## TASK BRIEF
Only the lines from the start of the data through the one containing "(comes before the" belong in your answer; return them exactly.

## AVAILABLE DATA
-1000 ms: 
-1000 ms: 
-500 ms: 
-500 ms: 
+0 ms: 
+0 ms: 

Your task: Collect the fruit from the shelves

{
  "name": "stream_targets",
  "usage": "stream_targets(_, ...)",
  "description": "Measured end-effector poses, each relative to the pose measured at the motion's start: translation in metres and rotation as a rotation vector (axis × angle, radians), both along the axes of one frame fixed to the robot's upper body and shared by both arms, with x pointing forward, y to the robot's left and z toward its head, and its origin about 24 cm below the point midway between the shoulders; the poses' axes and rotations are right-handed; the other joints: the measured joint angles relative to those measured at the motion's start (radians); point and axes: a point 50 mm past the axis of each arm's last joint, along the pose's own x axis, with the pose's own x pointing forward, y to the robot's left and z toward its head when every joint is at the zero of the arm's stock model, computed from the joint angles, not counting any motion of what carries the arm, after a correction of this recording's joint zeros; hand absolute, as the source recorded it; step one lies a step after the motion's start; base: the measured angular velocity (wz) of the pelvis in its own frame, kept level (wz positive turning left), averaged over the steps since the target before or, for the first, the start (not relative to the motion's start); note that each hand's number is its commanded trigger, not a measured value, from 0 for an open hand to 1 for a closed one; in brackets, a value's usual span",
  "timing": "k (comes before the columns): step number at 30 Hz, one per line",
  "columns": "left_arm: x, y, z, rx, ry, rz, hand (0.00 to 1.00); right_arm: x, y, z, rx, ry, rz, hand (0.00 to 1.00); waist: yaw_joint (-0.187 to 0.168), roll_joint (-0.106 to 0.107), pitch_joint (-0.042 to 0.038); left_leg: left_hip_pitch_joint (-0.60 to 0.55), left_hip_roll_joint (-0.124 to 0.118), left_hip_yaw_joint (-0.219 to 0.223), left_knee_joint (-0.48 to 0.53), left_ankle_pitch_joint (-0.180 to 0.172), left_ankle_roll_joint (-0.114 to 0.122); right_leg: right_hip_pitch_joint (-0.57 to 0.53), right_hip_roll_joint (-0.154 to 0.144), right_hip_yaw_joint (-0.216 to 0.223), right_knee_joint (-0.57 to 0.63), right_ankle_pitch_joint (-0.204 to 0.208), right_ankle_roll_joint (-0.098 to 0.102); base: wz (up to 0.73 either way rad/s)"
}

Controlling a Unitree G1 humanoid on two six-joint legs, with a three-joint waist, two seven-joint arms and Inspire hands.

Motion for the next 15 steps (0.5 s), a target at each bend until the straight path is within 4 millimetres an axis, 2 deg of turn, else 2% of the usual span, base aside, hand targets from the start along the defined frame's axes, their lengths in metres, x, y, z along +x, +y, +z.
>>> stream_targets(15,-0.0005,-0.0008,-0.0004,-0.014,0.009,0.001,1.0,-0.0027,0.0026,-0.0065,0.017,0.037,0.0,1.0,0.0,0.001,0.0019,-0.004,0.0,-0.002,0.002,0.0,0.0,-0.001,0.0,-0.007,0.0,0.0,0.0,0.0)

## RESULT OF THE TASK
-1000 ms: 
-1000 ms: 
-500 ms: 
-500 ms: 
+0 ms: 
+0 ms: 

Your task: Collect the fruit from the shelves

{
  "name": "stream_targets",
  "usage": "stream_targets(_, ...)",
  "description": "Measured end-effector poses, each relative to the pose measured at the motion's start: translation in metres and rotation as a rotation vector (axis × angle, radians), both along the axes of one frame fixed to the robot's upper body and shared by both arms, with x pointing forward, y to the robot's left and z toward its head, and its origin about 24 cm below the point midway between the shoulders; the poses' axes and rotations are right-handed; the other joints: the measured joint angles relative to those measured at the motion's start (radians); point and axes: a point 50 mm past the axis of each arm's last joint, along the pose's own x axis, with the pose's own x pointing forward, y to the robot's left and z toward its head when every joint is at the zero of the arm's stock model, computed from the joint angles, not counting any motion of what carries the arm, after a correction of this recording's joint zeros; hand absolute, as the source recorded it; step one lies a step after the motion's start; base: the measured angular velocity (wz) of the pelvis in its own frame, kept level (wz positive turning left), averaged over the steps since the target before or, for the first, the start (not relative to the motion's start); note that each hand's number is its commanded trigger, not a measured value, from 0 for an open hand to 1 for a closed one; in brackets, a value's usual span",
  "timing": "k (comes before the columns): step number at 30 Hz, one per line",

The given output is complete.